I don’t usually go overboard on cooking / food TV shows (unless they feature Nigella Lawson’s oscillating bosom as she hand whisks a soufflé) but this particular outing has reeled me in hook, line and sinker.
For those of you that don’t know, celebrity chef of international renown, Heston Blumenthal, has been engaged by the big boss of Little Chef to revitalize the company’s ailing fortunes by souping up (ahem) the old hackneyed menu and injecting a bit of dynamism into their geriatric “business model”.
Hmm.
Apparently, in its heyday, Little Chef was a motorway restaurant of world class reputation.
??!
Yes. I was surprised by this revelation too as, even in my childhood, Little Chef was only ever viewed as a toilet stop of the very last resort on long motorway journeys rather than as a place in which the human body could be effectively nourished – and, to be honest, you had to be faced with some pretty scummy hedgerows and embankments to prefer the dubious environs of the Little Chef latrine to spraying the contents of your bladder over the passing wildlife.
But I digress. The Little Chef boss – a man both improbably vacant and impossibly conniving whose name I have deliberately forgotten (let’s just call him David Brent) – has drafted in Heston to “blue sky think” his company back onto the fast track to fame, fortune and Michelin starred glory. Mr Brent – let’s not think of him as a company director, more of a chilled food entertainer – wants pizzazz; he wants culinary extravaganza, he wants the wild, the wacky and the wonderful. He wants some of the “out there” experimentation that has put Heston’s own restaurant – The Fat Duck – onto the global map. And he wants it all for under £10 a head in a greasy motorway restaurant who’s kitchen equipment doesn’t extend beyond a griddle and a microwave and staff who have no idea how to operate a saucepan (“where’s the effing button to turn it on?”).

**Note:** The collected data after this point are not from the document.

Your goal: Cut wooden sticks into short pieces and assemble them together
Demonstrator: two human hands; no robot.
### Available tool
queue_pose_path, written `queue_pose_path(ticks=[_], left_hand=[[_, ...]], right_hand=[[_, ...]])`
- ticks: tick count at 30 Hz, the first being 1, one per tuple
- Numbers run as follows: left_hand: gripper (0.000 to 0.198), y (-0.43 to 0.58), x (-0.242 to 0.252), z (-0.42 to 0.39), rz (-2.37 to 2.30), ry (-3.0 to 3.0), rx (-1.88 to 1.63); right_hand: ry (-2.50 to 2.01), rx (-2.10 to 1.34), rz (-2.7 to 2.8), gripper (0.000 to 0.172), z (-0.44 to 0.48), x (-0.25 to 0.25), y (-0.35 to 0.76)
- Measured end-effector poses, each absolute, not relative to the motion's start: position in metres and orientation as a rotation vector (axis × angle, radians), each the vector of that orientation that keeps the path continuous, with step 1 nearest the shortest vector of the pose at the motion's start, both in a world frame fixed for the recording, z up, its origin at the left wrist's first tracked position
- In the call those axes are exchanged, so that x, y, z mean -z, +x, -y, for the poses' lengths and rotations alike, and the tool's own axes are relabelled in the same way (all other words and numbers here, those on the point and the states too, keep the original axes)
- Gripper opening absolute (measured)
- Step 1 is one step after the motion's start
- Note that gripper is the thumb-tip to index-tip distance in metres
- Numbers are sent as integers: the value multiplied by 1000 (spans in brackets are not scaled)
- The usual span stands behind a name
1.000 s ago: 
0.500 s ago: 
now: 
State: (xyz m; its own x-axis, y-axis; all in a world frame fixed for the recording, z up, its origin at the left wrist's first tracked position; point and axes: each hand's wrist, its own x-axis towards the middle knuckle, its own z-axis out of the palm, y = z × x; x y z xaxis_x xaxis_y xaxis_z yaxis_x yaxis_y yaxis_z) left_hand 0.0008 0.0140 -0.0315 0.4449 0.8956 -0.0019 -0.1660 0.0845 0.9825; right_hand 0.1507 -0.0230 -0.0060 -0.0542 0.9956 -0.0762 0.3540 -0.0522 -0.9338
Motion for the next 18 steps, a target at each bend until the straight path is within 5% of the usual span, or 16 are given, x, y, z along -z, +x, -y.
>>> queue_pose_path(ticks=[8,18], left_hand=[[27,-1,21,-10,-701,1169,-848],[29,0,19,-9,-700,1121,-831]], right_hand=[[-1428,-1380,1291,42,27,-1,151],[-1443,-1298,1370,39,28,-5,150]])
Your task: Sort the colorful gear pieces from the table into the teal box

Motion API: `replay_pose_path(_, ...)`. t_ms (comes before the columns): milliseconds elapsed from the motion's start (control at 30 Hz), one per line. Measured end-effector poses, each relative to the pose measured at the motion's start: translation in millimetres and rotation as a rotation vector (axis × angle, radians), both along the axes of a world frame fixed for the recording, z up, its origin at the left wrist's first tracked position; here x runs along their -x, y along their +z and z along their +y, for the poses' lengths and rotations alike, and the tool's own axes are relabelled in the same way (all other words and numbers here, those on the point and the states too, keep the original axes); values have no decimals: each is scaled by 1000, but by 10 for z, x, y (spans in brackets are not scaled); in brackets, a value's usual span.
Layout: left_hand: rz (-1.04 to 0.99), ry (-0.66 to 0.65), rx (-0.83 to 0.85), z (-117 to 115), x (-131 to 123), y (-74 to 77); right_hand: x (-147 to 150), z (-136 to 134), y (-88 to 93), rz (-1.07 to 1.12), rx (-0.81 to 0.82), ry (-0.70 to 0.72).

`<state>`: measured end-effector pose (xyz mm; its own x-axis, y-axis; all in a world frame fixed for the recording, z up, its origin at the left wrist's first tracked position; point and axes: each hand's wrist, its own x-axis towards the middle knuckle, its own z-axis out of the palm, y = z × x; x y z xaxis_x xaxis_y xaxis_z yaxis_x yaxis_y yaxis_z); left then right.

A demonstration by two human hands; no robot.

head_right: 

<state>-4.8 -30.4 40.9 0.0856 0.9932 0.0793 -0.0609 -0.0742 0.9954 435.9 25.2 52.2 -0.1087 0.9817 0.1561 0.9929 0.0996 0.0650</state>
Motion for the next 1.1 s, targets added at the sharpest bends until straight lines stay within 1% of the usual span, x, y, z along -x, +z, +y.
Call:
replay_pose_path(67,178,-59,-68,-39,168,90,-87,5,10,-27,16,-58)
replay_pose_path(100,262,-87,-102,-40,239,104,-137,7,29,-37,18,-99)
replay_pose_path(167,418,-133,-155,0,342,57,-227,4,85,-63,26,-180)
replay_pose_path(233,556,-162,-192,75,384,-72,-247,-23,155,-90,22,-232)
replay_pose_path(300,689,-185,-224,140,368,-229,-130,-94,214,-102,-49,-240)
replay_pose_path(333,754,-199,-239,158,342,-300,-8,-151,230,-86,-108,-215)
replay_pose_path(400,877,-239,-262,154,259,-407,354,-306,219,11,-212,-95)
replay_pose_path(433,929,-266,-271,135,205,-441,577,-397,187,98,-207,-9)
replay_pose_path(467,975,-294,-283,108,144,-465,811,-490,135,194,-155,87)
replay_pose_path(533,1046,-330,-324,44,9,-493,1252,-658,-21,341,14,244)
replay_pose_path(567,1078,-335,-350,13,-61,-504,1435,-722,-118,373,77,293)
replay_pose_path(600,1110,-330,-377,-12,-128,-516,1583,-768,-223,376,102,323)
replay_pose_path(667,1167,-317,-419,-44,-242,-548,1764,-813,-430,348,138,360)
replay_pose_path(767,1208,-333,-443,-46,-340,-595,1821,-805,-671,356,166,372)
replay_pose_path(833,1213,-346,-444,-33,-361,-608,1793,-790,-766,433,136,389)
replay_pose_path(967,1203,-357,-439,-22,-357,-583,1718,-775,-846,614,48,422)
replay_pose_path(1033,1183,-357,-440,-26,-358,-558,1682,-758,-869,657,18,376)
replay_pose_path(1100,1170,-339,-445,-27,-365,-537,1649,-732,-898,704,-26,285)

Mr Brent’s utopian vision of culinary excellence ran into one or two fundamental obstacles right from the start.
1) The “out there” experimentation at The Fat Duck costs punters approximately £250 a head (to quote an unabashed Heston) which is a little out of the price range of the average Little Chef punter...
2) Heston did what Mr Brent should have done, i.e. some real actual market research which quickly confirmed what was bleeding obvious to everybody from day one: Little Chef customers don’t want to be chowing down on snail porridge or beef hotpot with oysters floating around in it. They want the legendary Olympic Breakfast. They want ice cream that’s cheap and cheerful. They want fish fingers and chips that look like fish fingers and chips. And they want baked beans with everything.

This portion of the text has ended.